Neste cenário, são criados os apoios locais, formas em que o trabalho possa ser adaptado para que a pessoa o desenvolva de forma produtiva. "Há receio, medo, falta de conhecimento sobre como lidar com a pessoa com deficiência. Ainda temos uma grande dificuldade em fazer com que o processo de inclusão aconteça, e principalmente eliminar a visão capacitista", diz Abbade.

Faria conta que é comum empresas começarem a contratar pessoas com deficiência por conta da Lei de Cotas, mas continuarem por perceber os benefícios para o ambiente de trabalho, como maior colaboração e inovação.

"A gente está falando de 8,4% da população, é muita coisa. Então as empresas também precisam refletir dentro a sociedade de fora, para que elas também possam se comunicar com todas as pessoas.

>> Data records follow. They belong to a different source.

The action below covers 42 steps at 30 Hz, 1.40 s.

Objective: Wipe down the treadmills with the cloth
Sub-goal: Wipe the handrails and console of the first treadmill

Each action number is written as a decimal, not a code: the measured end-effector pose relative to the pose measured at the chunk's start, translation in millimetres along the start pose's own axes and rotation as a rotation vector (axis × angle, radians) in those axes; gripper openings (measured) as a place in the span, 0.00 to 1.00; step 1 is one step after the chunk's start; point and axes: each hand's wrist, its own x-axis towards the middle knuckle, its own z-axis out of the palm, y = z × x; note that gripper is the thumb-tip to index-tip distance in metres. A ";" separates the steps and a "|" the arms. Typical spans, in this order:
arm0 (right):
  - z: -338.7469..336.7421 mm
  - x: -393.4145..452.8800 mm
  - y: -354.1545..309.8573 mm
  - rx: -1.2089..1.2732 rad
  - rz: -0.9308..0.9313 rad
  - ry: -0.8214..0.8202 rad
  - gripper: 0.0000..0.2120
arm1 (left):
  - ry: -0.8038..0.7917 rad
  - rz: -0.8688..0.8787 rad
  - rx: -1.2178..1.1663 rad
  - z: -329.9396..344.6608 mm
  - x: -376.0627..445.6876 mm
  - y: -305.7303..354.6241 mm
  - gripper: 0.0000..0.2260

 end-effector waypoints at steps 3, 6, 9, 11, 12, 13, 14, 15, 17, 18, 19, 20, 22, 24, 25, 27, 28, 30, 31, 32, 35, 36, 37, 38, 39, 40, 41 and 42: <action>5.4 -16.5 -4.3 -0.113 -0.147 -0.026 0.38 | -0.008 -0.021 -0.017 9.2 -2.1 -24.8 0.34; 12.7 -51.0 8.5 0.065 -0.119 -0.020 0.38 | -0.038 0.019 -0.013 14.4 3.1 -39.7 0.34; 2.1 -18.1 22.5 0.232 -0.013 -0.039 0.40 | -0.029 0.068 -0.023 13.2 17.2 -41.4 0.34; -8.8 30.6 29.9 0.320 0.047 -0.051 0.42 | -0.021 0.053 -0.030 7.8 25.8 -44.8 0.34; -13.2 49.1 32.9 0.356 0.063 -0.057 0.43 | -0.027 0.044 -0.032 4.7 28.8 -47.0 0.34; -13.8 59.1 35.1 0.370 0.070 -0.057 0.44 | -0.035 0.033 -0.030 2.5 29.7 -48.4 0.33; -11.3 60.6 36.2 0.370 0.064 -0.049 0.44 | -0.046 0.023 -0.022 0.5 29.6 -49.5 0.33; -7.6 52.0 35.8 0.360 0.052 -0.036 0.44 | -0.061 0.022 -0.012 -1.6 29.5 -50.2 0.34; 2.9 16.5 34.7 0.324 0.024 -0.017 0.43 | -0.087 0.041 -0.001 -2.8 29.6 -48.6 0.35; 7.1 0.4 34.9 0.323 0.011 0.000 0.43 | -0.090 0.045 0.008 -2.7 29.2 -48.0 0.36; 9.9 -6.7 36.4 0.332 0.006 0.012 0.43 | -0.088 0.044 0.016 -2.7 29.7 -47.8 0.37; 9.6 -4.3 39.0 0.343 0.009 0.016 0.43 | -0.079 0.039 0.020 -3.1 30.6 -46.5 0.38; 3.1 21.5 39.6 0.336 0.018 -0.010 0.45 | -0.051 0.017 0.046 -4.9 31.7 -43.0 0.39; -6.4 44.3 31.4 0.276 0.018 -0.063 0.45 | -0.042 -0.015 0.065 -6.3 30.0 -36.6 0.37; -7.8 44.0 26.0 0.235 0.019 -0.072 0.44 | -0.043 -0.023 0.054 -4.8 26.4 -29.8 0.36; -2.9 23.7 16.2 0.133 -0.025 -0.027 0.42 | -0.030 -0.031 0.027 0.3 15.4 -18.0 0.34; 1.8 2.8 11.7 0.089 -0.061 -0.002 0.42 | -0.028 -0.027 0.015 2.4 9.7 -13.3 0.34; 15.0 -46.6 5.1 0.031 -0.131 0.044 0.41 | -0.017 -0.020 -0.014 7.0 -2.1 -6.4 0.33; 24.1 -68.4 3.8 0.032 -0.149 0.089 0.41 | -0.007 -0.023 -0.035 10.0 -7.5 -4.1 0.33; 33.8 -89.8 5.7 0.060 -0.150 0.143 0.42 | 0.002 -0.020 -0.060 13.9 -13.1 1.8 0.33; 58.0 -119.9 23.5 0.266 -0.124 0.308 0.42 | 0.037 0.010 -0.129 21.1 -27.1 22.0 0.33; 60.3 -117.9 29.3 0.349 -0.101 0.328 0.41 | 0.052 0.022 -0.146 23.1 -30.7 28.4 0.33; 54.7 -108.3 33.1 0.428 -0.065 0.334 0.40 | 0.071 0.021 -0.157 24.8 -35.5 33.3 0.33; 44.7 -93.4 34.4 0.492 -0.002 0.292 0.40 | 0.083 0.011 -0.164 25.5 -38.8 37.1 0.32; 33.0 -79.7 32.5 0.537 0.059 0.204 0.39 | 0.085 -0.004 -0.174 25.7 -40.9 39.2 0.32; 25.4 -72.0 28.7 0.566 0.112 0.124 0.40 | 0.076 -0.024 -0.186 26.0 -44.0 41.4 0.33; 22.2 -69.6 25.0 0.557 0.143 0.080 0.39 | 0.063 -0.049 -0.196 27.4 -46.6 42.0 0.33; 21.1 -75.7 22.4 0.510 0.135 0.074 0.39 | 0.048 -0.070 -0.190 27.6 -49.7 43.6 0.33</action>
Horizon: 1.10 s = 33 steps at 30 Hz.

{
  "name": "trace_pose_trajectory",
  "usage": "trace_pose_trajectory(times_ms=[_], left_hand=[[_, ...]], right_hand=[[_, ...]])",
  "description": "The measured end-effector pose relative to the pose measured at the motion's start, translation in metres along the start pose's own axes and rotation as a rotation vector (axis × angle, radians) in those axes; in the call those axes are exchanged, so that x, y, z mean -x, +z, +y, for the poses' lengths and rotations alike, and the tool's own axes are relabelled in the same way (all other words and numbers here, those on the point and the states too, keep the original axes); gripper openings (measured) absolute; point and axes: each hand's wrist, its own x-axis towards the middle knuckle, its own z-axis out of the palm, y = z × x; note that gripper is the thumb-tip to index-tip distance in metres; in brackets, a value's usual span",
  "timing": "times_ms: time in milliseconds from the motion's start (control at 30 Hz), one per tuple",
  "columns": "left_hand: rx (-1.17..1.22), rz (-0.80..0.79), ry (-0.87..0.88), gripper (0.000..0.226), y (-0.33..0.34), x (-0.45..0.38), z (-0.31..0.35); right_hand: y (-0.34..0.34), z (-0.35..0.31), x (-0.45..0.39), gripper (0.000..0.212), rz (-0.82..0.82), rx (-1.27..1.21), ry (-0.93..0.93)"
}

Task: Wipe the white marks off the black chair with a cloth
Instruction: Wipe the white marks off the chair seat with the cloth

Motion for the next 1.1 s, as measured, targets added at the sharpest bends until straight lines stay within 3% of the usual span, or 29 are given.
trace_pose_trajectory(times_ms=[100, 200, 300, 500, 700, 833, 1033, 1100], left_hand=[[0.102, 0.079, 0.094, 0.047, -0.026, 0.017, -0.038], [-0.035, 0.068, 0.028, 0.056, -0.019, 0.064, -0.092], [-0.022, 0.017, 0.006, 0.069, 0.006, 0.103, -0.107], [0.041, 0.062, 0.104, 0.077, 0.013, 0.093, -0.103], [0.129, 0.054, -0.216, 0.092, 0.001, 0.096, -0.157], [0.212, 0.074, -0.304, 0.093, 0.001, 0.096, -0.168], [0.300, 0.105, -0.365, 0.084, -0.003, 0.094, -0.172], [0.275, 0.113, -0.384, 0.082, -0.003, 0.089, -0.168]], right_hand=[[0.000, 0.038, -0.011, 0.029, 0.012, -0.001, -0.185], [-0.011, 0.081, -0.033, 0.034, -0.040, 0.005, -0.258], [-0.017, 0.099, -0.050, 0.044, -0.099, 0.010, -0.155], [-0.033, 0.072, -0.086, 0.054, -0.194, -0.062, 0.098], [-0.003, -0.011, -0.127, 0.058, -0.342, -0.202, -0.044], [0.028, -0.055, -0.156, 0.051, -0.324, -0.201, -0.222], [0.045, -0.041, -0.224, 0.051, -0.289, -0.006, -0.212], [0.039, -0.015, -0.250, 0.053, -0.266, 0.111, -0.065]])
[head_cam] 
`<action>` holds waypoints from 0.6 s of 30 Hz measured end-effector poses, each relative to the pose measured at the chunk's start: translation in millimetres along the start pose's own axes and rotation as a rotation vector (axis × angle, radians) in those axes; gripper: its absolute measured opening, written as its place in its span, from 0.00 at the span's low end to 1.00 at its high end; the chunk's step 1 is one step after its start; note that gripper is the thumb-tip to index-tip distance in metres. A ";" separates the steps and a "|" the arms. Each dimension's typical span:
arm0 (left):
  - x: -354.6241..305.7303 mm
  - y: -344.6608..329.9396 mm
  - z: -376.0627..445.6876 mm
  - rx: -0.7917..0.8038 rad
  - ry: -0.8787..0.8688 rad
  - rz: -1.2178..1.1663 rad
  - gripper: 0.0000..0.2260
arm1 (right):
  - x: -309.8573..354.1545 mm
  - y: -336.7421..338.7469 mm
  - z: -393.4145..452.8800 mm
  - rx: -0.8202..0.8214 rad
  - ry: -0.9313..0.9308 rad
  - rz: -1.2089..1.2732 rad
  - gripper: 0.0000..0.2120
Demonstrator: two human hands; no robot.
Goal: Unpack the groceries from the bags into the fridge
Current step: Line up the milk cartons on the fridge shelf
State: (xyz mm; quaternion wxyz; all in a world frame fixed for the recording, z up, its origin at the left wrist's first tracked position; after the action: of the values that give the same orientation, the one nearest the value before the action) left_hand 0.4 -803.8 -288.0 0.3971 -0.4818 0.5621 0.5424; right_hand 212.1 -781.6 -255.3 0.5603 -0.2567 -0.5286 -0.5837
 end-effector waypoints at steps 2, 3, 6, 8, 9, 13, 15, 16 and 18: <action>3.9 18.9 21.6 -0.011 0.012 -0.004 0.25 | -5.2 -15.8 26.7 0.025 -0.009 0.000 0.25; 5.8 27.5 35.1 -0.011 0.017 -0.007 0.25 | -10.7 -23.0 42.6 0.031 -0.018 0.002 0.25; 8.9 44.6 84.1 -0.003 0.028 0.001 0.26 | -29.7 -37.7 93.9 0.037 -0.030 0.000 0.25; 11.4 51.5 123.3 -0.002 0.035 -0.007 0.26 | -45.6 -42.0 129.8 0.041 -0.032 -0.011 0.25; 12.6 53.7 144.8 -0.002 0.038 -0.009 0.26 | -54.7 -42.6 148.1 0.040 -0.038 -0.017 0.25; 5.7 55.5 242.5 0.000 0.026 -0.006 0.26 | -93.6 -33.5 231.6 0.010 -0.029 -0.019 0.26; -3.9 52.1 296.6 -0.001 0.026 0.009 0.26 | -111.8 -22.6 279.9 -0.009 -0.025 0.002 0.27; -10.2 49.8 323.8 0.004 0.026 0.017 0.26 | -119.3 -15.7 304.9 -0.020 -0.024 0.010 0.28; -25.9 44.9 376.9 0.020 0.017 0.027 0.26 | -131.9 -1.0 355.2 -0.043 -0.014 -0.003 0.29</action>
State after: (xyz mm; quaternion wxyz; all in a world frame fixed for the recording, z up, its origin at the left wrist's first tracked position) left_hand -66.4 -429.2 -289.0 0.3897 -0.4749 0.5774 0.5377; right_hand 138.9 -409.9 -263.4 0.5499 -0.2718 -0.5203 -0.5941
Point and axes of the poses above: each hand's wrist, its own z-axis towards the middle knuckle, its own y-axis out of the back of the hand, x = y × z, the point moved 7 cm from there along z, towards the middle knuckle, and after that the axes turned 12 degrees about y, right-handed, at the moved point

Economicamente, isso é algo muito positivo", opina a especialista.

Políticas internas de inclusão são importantes para contratação

"A gente sempre fala que o problema não é a deficiência que as pessoas têm, mas sim as barreiras sociais, que as estruturas e a sociedade não são feitas para a pessoa que tem alguma deficiência. Então é importante que exista uma política para tornar o ambiente acessível permanentemente, e não quer tenha uma transformação porque uma pessoa entrou", diz Faria.

A ideia é que os ambientes sejam pensados de forma mais acessível, o que por vezes, envolve mudanças simples, mas que passam despercebidas por muitos. "Por isso também é tão importante a gente ter circulando e tomando conta da sociedade, como é de direito, as pessoas com deficiência, porque só assim a gente consegue ter a sensibilidade do que fazer para que os espaços realmente sejam adequados."

A oficial exemplifica o impacto de trocar mesas ou bebedouros altos por móveis mais baixos ou fazer o banheiro com uma porta um pouco maior, de forma que sejam mais acessíveis para pessoas de menor estatura e cadeirantes.

Mas tornar ambientes mais acessíveis vai além de mudanças estruturais. "Sem dúvida é importante, mas ainda é uma visão limitada a de que o local tem uma rampa e por isso é acessível. É também, mas não totalmente."

Mudanças mais sutis e individualizadas podem ser implementadas através do emprego apoiado: "Aquele sistema e metodologia acaba apoiando também o local de trabalho que quer compreender o que significa acessibilidade de maneira mais ampla, porque quem não tem deficiência obviamente vai ter mais dificuldade de saber quais as questões."